◆ Exercise requirements:
Track down every line below that holds "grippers" and copy it.

◆ Data shown:
>>>
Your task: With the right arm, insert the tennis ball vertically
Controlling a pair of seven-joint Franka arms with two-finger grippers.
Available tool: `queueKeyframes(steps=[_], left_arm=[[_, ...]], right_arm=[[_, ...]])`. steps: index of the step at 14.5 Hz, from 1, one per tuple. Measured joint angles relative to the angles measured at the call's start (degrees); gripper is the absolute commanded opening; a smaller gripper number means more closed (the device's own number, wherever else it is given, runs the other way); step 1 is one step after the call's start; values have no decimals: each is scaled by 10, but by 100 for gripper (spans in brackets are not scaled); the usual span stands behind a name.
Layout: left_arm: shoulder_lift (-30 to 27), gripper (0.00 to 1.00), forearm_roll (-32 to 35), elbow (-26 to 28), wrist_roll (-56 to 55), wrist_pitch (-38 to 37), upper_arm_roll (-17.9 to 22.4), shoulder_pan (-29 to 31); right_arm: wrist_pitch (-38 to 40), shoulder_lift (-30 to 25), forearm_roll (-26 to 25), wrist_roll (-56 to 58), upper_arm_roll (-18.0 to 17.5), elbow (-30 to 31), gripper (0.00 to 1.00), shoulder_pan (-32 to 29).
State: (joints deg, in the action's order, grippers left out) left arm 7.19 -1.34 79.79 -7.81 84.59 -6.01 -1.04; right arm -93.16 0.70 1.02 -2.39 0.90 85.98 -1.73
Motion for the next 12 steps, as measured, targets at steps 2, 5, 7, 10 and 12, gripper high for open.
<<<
◆ The completed task:
Controlling a pair of seven-joint Franka arms with two-finger grippers.
State: (joints deg, in the action's order, grippers left out) left arm 7.19 -1.34 79.79 -7.81 84.59 -6.01 -1.04; right arm -93.16 0.70 1.02 -2.39 0.90 85.98 -1.73

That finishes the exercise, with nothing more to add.